** YOUR ASSIGNMENT **
Here is a block of records. Copy every one of them exactly.

── EXTRACTED DATA

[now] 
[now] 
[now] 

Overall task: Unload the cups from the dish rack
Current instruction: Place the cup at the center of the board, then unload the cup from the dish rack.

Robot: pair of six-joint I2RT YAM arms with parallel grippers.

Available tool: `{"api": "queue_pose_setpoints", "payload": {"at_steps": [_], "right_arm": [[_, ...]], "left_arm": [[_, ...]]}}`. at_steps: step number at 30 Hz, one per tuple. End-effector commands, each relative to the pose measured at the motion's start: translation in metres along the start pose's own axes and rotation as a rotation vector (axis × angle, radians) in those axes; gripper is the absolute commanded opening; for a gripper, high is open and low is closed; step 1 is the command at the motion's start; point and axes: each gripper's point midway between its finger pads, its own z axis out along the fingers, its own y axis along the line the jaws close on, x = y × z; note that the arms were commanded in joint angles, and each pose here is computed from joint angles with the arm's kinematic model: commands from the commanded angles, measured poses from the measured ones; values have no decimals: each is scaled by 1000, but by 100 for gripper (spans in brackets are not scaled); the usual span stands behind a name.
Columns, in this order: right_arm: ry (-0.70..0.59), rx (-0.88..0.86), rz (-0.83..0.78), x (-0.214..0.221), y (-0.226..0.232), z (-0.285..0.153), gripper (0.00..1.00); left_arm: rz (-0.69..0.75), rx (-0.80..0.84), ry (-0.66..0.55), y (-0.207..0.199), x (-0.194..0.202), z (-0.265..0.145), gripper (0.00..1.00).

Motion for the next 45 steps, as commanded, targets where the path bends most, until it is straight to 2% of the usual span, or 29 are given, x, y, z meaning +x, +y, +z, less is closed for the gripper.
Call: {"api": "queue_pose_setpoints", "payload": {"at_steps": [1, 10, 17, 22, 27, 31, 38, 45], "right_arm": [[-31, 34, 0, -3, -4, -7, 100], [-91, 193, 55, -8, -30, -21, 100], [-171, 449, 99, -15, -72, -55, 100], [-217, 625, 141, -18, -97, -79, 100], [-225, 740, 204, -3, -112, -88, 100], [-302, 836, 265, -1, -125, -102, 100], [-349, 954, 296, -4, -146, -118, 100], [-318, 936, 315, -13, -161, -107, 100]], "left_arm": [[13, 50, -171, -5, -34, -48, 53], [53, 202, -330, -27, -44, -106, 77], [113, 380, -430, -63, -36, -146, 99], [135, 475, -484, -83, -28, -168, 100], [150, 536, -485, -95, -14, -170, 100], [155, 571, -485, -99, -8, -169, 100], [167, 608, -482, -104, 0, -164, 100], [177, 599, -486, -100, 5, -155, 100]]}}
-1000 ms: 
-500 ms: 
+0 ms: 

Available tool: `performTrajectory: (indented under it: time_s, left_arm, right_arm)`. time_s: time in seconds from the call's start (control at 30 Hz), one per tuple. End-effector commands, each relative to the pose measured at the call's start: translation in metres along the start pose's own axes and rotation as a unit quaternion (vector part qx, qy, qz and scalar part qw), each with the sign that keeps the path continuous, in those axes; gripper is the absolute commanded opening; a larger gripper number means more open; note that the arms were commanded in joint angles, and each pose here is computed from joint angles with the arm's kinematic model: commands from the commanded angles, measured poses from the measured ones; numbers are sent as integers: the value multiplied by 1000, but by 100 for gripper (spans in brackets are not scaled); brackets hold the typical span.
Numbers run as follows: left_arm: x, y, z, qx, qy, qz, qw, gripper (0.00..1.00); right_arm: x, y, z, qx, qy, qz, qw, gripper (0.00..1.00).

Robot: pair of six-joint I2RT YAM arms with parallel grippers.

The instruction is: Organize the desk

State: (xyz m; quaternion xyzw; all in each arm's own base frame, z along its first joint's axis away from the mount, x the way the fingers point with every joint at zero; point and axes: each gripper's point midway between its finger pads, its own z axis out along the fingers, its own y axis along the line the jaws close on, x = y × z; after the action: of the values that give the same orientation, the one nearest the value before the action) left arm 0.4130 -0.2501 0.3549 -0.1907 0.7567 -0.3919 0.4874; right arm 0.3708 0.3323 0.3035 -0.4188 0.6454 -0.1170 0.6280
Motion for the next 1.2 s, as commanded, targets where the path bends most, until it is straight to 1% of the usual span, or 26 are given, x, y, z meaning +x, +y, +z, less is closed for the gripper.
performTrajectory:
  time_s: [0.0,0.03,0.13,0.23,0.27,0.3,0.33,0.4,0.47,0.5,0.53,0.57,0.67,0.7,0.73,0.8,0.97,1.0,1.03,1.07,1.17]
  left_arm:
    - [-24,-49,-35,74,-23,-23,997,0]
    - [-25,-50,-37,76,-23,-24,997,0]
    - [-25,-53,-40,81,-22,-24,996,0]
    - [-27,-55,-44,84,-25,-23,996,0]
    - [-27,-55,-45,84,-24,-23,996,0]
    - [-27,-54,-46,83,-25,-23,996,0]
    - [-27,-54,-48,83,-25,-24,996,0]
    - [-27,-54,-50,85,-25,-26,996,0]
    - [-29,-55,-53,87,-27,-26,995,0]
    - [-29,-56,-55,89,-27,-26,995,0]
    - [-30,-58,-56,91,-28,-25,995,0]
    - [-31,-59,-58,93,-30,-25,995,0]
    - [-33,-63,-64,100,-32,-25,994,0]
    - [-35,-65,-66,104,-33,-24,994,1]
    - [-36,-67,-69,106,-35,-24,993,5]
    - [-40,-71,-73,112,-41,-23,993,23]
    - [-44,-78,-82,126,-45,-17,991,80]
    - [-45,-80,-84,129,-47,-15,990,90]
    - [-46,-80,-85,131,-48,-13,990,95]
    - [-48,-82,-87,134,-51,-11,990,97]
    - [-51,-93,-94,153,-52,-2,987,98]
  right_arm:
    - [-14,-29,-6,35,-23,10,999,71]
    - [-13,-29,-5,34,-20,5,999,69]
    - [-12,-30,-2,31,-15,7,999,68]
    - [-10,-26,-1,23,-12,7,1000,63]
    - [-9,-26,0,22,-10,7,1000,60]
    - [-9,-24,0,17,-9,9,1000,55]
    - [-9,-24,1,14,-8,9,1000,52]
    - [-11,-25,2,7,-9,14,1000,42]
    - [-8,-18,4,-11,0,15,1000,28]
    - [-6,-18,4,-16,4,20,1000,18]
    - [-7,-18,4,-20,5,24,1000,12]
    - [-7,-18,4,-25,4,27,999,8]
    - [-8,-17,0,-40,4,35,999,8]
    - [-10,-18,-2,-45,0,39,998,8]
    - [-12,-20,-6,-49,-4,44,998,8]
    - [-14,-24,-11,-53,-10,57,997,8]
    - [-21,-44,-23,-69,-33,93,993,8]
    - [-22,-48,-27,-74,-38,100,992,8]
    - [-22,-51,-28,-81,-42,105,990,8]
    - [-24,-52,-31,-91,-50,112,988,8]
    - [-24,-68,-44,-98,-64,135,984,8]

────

** WRITTEN SOLUTION **
[now] 
[now] 
[now] 

Overall task: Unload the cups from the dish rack
Current instruction: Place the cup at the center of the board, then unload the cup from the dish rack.

Robot: pair of six-joint I2RT YAM arms with parallel grippers.

Available tool: `{"api": "queue_pose_setpoints", "payload": {"at_steps": [_], "right_arm": [[_, ...]], "left_arm": [[_, ...]]}}`. at_steps: step number at 30 Hz, one per tuple. End-effector commands, each relative to the pose measured at the motion's start: translation in metres along the start pose's own axes and rotation as a rotation vector (axis × angle, radians) in those axes; gripper is the absolute commanded opening; for a gripper, high is open and low is closed; step 1 is the command at the motion's start; point and axes: each gripper's point midway between its finger pads, its own z axis out along the fingers, its own y axis along the line the jaws close on, x = y × z; note that the arms were commanded in joint angles, and each pose here is computed from joint angles with the arm's kinematic model: commands from the commanded angles, measured poses from the measured ones; values have no decimals: each is scaled by 1000, but by 100 for gripper (spans in brackets are not scaled); the usual span stands behind a name.
Columns, in this order: right_arm: ry (-0.70..0.59), rx (-0.88..0.86), rz (-0.83..0.78), x (-0.214..0.221), y (-0.226..0.232), z (-0.285..0.153), gripper (0.00..1.00); left_arm: rz (-0.69..0.75), rx (-0.80..0.84), ry (-0.66..0.55), y (-0.207..0.199), x (-0.194..0.202), z (-0.265..0.145), gripper (0.00..1.00).

Motion for the next 45 steps, as commanded, targets where the path bends most, until it is straight to 2% of the usual span, or 29 are given, x, y, z meaning +x, +y, +z, less is closed for the gripper.
Call: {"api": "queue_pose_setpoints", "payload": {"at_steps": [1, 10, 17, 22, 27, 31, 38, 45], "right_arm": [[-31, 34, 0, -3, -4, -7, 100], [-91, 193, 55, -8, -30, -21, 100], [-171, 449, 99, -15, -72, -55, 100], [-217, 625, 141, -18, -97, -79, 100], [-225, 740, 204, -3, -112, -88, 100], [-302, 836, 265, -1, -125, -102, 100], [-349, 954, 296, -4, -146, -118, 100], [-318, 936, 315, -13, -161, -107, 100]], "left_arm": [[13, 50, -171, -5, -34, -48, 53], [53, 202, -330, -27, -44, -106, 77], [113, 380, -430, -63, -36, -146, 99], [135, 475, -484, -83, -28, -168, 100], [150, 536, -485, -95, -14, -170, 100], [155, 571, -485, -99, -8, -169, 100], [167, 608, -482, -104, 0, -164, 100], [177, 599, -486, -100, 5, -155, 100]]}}
-1000 ms: 
-500 ms: 
+0 ms: 

Available tool: `performTrajectory: (indented under it: time_s, left_arm, right_arm)`. time_s: time in seconds from the call's start (control at 30 Hz), one per tuple. End-effector commands, each relative to the pose measured at the call's start: translation in metres along the start pose's own axes and rotation as a unit quaternion (vector part qx, qy, qz and scalar part qw), each with the sign that keeps the path continuous, in those axes; gripper is the absolute commanded opening; a larger gripper number means more open; note that the arms were commanded in joint angles, and each pose here is computed from joint angles with the arm's kinematic model: commands from the commanded angles, measured poses from the measured ones; numbers are sent as integers: the value multiplied by 1000, but by 100 for gripper (spans in brackets are not scaled); brackets hold the typical span.
Numbers run as follows: left_arm: x, y, z, qx, qy, qz, qw, gripper (0.00..1.00); right_arm: x, y, z, qx, qy, qz, qw, gripper (0.00..1.00).

Robot: pair of six-joint I2RT YAM arms with parallel grippers.

The instruction is: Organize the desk

State: (xyz m; quaternion xyzw; all in each arm's own base frame, z along its first joint's axis away from the mount, x the way the fingers point with every joint at zero; point and axes: each gripper's point midway between its finger pads, its own z axis out along the fingers, its own y axis along the line the jaws close on, x = y × z; after the action: of the values that give the same orientation, the one nearest the value before the action) left arm 0.4130 -0.2501 0.3549 -0.1907 0.7567 -0.3919 0.4874; right arm 0.3708 0.3323 0.3035 -0.4188 0.6454 -0.1170 0.6280
Motion for the next 1.2 s, as commanded, targets where the path bends most, until it is straight to 1% of the usual span, or 26 are given, x, y, z meaning +x, +y, +z, less is closed for the gripper.
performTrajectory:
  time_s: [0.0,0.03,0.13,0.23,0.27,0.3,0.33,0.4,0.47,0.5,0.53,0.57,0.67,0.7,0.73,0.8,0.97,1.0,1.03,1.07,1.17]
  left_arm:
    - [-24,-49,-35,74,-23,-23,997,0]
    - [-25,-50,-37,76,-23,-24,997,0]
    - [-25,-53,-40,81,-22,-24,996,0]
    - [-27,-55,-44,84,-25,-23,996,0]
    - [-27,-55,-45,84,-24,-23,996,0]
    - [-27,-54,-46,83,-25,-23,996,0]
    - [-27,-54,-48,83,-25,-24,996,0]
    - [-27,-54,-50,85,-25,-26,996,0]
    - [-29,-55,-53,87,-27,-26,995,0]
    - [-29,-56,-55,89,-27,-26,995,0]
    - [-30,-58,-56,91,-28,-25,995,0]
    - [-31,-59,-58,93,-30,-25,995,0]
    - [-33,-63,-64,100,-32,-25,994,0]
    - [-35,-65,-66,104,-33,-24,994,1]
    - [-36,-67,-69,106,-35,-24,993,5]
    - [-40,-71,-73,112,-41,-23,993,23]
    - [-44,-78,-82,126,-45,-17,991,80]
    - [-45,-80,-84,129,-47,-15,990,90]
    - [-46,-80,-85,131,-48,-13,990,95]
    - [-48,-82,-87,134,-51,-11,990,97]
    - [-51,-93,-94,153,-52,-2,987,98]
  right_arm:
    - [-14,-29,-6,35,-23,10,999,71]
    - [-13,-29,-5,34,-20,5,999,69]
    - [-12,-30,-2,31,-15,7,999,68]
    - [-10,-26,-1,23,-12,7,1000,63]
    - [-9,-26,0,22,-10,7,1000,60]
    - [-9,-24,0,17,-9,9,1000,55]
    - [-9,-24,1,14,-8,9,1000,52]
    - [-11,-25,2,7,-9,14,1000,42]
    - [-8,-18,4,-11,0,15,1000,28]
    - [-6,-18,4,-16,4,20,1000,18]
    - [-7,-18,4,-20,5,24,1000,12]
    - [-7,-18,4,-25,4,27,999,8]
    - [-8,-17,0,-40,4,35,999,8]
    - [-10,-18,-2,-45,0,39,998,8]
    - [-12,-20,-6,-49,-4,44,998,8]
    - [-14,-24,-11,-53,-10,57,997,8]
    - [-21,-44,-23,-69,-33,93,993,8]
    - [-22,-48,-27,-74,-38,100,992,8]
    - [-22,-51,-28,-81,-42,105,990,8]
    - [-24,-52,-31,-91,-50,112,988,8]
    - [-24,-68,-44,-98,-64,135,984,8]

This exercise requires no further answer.